▸ **Task brief**
Write back every line of the listing exactly, excluding images.

= = = =

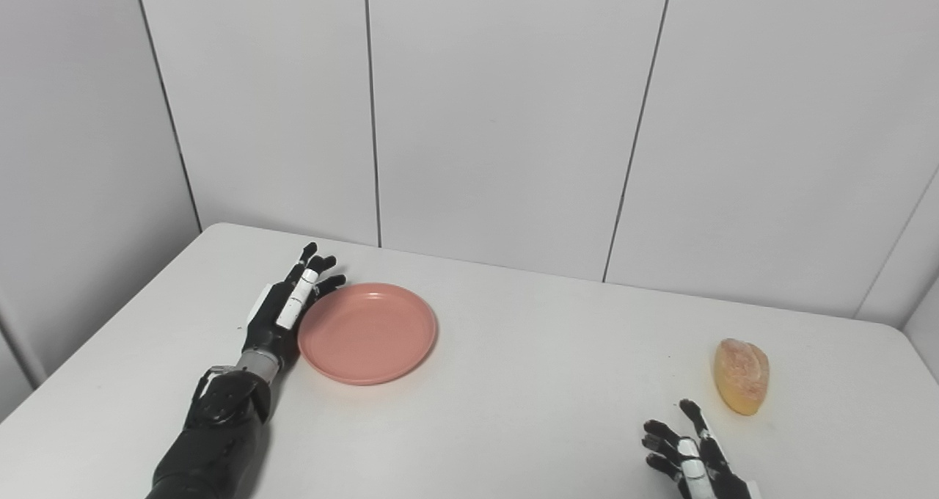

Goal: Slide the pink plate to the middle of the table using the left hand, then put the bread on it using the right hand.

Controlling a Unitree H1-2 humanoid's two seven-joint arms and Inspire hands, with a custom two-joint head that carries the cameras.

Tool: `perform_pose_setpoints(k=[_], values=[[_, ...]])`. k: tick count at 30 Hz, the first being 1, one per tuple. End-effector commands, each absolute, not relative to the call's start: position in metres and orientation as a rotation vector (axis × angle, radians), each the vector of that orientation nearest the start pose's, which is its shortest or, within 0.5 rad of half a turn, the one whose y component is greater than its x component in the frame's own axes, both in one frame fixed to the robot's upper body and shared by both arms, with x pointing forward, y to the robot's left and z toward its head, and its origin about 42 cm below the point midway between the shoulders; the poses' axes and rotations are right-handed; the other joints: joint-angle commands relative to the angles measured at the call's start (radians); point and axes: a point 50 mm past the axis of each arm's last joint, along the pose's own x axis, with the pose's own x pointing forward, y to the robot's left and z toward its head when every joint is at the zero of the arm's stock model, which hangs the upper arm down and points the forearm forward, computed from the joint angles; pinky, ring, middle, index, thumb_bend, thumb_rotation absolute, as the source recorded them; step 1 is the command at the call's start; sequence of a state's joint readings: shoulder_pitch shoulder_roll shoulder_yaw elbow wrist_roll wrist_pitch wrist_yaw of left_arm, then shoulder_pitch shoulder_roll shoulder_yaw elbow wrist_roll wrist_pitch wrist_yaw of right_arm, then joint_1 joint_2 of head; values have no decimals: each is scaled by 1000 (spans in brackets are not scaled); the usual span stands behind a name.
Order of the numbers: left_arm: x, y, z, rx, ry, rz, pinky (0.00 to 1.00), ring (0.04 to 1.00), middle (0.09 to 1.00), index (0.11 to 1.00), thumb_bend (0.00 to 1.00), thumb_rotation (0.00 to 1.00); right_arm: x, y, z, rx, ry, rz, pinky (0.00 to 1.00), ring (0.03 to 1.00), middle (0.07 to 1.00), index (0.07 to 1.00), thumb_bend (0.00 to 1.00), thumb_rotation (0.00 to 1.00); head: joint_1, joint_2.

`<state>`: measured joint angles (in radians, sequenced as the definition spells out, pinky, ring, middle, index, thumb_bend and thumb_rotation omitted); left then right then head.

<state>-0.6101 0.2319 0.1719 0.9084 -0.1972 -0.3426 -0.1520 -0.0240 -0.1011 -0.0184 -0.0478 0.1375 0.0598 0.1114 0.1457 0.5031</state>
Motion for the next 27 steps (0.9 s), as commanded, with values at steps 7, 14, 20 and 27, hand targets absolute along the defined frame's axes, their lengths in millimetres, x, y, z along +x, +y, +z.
perform_pose_setpoints(k=[7, 14, 20, 27], values=[[456, 272, 99, -54, -44, -60, 887, 823, 917, 1000, 852, 759, 289, -234, 112, 43, 21, 120, 762, 772, 764, 933, 757, 860, -7, 5], [458, 252, 98, -67, -36, -98, 873, 824, 927, 1000, 827, 760, 290, -231, 112, 53, 23, 123, 762, 771, 763, 938, 748, 847, -14, 7], [457, 232, 96, -120, -31, -112, 883, 814, 921, 1000, 838, 742, 290, -228, 113, 52, 22, 120, 751, 763, 759, 936, 747, 846, -27, 15], [453, 210, 92, -118, -33, -137, 849, 806, 921, 1000, 817, 803, 291, -223, 116, 62, 21, 118, 736, 755, 754, 927, 706, 834, -50, 25]])
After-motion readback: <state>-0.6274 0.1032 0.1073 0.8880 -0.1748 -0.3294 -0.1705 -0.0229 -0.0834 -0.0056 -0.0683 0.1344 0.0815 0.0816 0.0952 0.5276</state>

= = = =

▸ **Problem solution**
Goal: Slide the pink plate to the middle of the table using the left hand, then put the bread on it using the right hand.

Controlling a Unitree H1-2 humanoid's two seven-joint arms and Inspire hands, with a custom two-joint head that carries the cameras.

Tool: `perform_pose_setpoints(k=[_], values=[[_, ...]])`. k: tick count at 30 Hz, the first being 1, one per tuple. End-effector commands, each absolute, not relative to the call's start: position in metres and orientation as a rotation vector (axis × angle, radians), each the vector of that orientation nearest the start pose's, which is its shortest or, within 0.5 rad of half a turn, the one whose y component is greater than its x component in the frame's own axes, both in one frame fixed to the robot's upper body and shared by both arms, with x pointing forward, y to the robot's left and z toward its head, and its origin about 42 cm below the point midway between the shoulders; the poses' axes and rotations are right-handed; the other joints: joint-angle commands relative to the angles measured at the call's start (radians); point and axes: a point 50 mm past the axis of each arm's last joint, along the pose's own x axis, with the pose's own x pointing forward, y to the robot's left and z toward its head when every joint is at the zero of the arm's stock model, which hangs the upper arm down and points the forearm forward, computed from the joint angles; pinky, ring, middle, index, thumb_bend, thumb_rotation absolute, as the source recorded them; step 1 is the command at the call's start; sequence of a state's joint readings: shoulder_pitch shoulder_roll shoulder_yaw elbow wrist_roll wrist_pitch wrist_yaw of left_arm, then shoulder_pitch shoulder_roll shoulder_yaw elbow wrist_roll wrist_pitch wrist_yaw of right_arm, then joint_1 joint_2 of head; values have no decimals: each is scaled by 1000 (spans in brackets are not scaled); the usual span stands behind a name.
Order of the numbers: left_arm: x, y, z, rx, ry, rz, pinky (0.00 to 1.00), ring (0.04 to 1.00), middle (0.09 to 1.00), index (0.11 to 1.00), thumb_bend (0.00 to 1.00), thumb_rotation (0.00 to 1.00); right_arm: x, y, z, rx, ry, rz, pinky (0.00 to 1.00), ring (0.03 to 1.00), middle (0.07 to 1.00), index (0.07 to 1.00), thumb_bend (0.00 to 1.00), thumb_rotation (0.00 to 1.00); head: joint_1, joint_2.

`<state>`: measured joint angles (in radians, sequenced as the definition spells out, pinky, ring, middle, index, thumb_bend and thumb_rotation omitted); left then right then head.

<state>-0.6101 0.2319 0.1719 0.9084 -0.1972 -0.3426 -0.1520 -0.0240 -0.1011 -0.0184 -0.0478 0.1375 0.0598 0.1114 0.1457 0.5031</state>
Motion for the next 27 steps (0.9 s), as commanded, with values at steps 7, 14, 20 and 27, hand targets absolute along the defined frame's axes, their lengths in millimetres, x, y, z along +x, +y, +z.
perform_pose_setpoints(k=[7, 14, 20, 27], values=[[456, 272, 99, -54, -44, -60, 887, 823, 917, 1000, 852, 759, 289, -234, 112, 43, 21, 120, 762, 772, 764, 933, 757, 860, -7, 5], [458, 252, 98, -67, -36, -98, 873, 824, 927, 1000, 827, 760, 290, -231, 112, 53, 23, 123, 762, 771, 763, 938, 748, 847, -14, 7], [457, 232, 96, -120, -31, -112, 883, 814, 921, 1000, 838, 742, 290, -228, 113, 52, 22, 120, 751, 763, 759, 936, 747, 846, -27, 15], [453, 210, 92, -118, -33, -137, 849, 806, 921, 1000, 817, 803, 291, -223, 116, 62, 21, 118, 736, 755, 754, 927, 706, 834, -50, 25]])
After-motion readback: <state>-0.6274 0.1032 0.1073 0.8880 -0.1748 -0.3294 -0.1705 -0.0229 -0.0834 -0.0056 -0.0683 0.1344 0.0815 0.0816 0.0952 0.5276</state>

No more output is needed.